Sinner, the whole truth about the most talked-about “no” in the history of blue tennis: there’s more to it than just the bank account.
One is born a champion, goes an old adage, which we believe to be only partially true. The stuff and temperament either you have or you don’t, that’s for sure, but the risk of talent going untapped is dangerously high. Especially in case it is not matched by willpower and the will to raise the bar higher and higher.
Jannik Sinner, who, while still a teenager, realized that he had a particular aptitude for tennis, knows something about it. Once he sensed this, he packed his bags and said goodbye to his mom, dad, brother Mark, best friends and his mountains to leave for Bordighera. It was there, in the court of his former coach Riccardo Piatti, that he was given the tools to become a champion. It was a long, very arduous process that necessarily involved a series of renunciations that no one would ever make. Least of all at age 13, the age the South Tyrolean was when he left home and filled his trolley with dreams and hopes.

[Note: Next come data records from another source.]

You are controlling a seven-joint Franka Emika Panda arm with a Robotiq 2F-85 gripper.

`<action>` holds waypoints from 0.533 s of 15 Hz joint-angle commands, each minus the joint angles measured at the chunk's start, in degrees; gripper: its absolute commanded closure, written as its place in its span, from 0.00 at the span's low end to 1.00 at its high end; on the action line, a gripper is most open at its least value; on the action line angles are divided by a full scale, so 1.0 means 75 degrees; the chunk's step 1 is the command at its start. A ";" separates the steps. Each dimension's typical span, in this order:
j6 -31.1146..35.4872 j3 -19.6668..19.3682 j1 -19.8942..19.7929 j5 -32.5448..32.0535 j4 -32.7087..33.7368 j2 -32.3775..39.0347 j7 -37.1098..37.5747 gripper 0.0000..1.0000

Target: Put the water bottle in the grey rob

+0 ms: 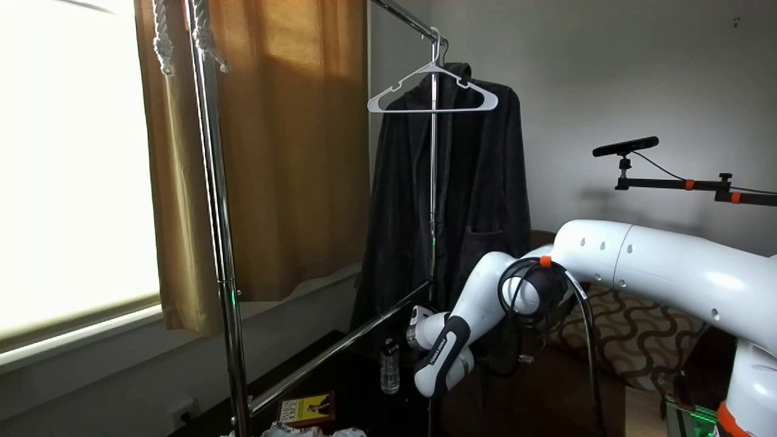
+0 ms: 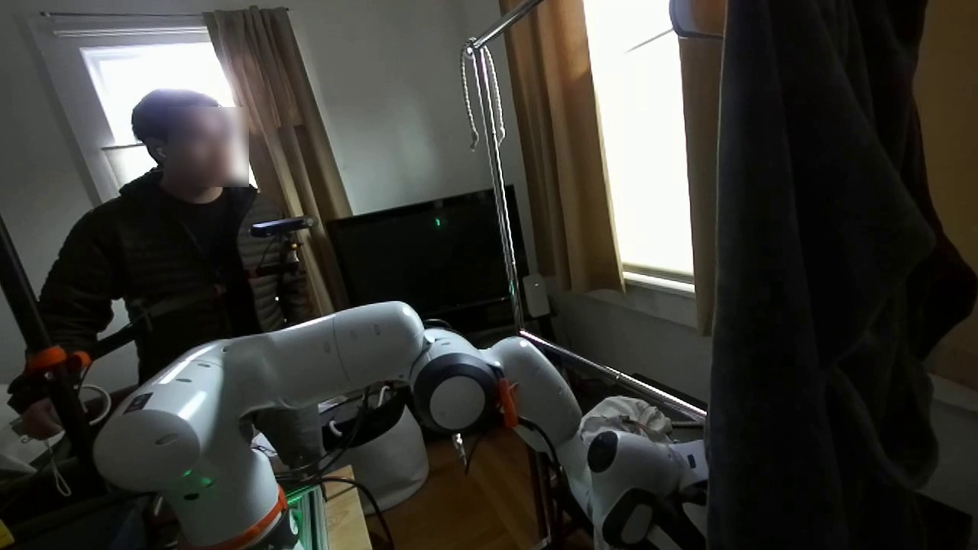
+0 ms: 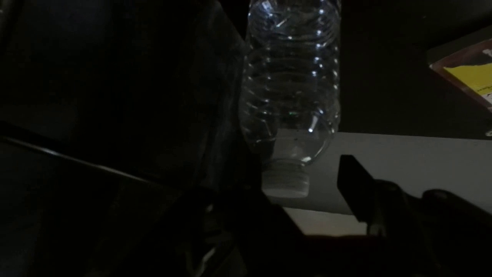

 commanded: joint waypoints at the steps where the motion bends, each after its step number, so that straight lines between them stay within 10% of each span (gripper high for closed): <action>1: -0.0197 0.0004 -0.0076 -0.0034 0.0128 0.0053 0.0164 0.41; 3: -0.0231 0.0008 -0.0081 -0.0041 0.0183 0.0067 0.0172 0.43; 4: -0.0238 0.0012 -0.0080 -0.0041 0.0200 0.0069 0.0176 0.66; 8: -0.0336 0.0059 -0.0082 -0.0084 0.0266 0.0068 0.0212 0.85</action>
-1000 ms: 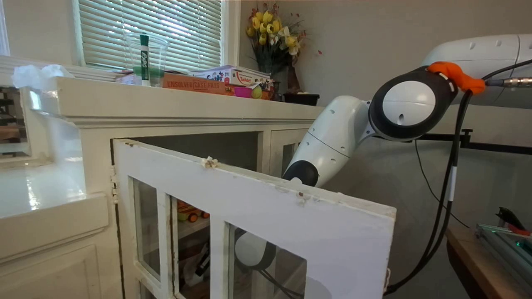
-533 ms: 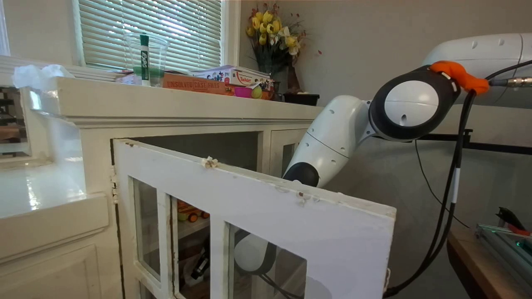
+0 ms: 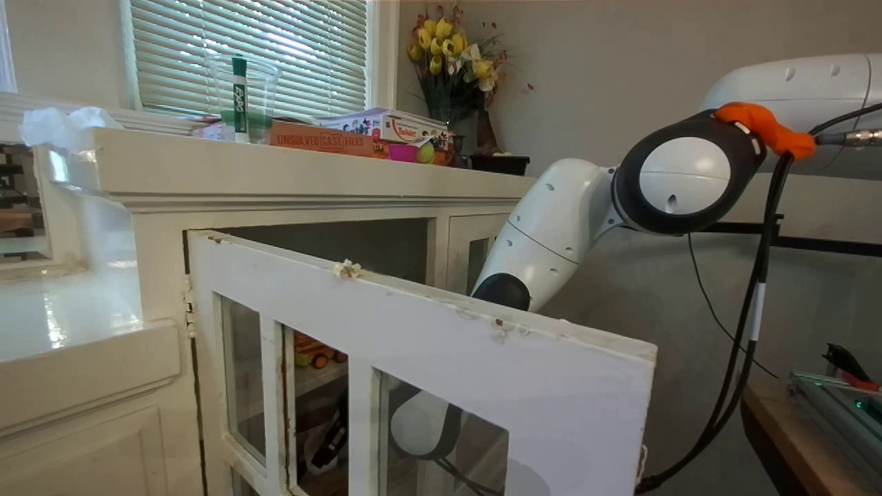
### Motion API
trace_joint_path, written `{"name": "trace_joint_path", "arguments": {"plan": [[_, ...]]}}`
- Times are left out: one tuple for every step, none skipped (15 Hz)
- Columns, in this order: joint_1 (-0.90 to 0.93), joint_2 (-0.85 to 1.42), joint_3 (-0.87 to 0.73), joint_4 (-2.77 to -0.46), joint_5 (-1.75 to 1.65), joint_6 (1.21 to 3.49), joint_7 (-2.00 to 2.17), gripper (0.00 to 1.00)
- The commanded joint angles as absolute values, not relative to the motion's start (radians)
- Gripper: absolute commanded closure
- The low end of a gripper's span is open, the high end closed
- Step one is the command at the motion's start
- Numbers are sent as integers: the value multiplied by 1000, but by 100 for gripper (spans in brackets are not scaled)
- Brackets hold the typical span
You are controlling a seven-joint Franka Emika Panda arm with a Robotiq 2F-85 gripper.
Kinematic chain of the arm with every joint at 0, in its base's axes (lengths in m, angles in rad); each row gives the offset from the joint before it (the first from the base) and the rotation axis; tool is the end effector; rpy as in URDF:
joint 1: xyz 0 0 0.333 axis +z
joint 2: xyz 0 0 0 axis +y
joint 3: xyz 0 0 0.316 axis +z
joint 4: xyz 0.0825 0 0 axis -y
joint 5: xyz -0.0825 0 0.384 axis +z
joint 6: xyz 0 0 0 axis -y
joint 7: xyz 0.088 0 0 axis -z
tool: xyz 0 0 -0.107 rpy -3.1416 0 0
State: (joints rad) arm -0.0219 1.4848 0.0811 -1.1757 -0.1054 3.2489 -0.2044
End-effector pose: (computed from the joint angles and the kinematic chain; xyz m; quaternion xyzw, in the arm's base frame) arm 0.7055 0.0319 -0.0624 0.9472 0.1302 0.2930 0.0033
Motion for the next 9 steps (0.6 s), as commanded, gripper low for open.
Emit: {"name": "trace_joint_path", "arguments": {"plan": [[-13, 1486, 62, -1187, -136, 3290, -195, 26], [-11, 1486, 59, -1185, -138, 3292, -196, 18], [-10, 1486, 58, -1183, -139, 3293, -196, 12], [-9, 1486, 56, -1182, -141, 3294, -197, 4], [-11, 1486, 58, -1180, -145, 3292, -200, 1], [-11, 1486, 58, -1178, -148, 3289, -201, 0], [-15, 1486, 62, -1177, -155, 3287, -205, 0], [-15, 1486, 61, -1175, -157, 3284, -204, 0], [-16, 1486, 61, -1174, -160, 3283, -204, 0]]}}
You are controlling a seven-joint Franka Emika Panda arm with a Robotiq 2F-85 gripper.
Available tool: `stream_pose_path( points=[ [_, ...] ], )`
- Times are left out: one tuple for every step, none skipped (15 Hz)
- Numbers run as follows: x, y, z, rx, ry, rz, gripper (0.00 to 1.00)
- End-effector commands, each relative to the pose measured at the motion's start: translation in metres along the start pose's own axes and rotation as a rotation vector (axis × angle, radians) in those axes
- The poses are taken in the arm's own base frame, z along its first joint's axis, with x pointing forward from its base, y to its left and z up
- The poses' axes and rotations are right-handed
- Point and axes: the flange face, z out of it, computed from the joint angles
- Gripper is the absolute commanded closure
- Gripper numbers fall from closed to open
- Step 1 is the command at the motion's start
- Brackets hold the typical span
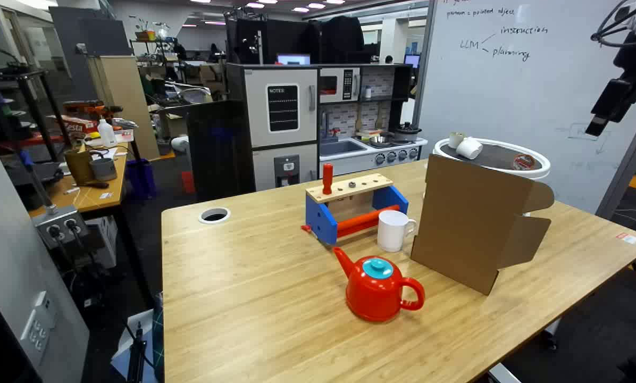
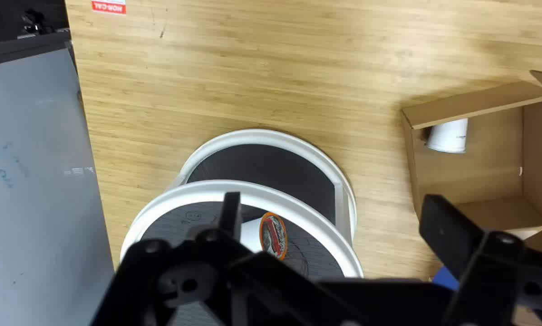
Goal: Put the kettle on the top shelf of the stand
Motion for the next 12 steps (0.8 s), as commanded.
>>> stream_pose_path(
  points=[
    [0.0002,0.0001,-0.0008,0.0,-0.001,0.0,0.0],
    [0.0002,0.0001,-0.0008,0.0,-0.001,0.0,0.0],
    [0.0002,0.0001,-0.0008,0.0,-0.001,0.0,0.0],
    [0.0002,0.0001,-0.0008,0.0,-0.001,0.0,0.0],
    [0.0002,0.0001,-0.0008,0.0,-0.001,0.0,0.0],
    [0.0002,0.0001,-0.0008,0.0,-0.001,0.0,0.0],
    [0.0002,0.0001,-0.0008,0.0,-0.001,0.0,0.0],
    [0.001,-0.0009,-0.0009,0.005,0.002,-0.001,0.0],
    [0.0013,-0.0019,-0.0011,0.01,0.003,-0.006,0.0],
    [0.0012,-0.0036,-0.002,0.011,0.011,-0.012,0.0],
    [0.0014,-0.0047,-0.0025,0.017,0.012,-0.018,0.0],
    [0.0016,-0.0065,-0.0031,0.025,0.009,-0.029,0.0]
  ],
)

Believing wasn’t enough; it had to grow. And he has grown so much, Italy’s No. 1, that now yes, one can speak of him as a champion. But let it not be said that it was easy, that he was destined for this and that it was going to happen anyway, sooner or later. Because only those who have been on the same path as him can know what such a choice entails and how hard it can be. “It gives me positive and negative emotions,” Sinner said, referring to tennis, in an interview with Corriere dello Sport in recent days, “joys and pains. It gives me everything. “
Sinner, who cares about turnover: the truth from Jannik
Although he has immolated his life to tennis, however, there are those who continue to think that he does not do it only out of passion. That he plays solely and exclusively to see his bank account soar and to be counted among the sport’s Paperoni. Now, that just doesn’t sit well with the native of Innichen.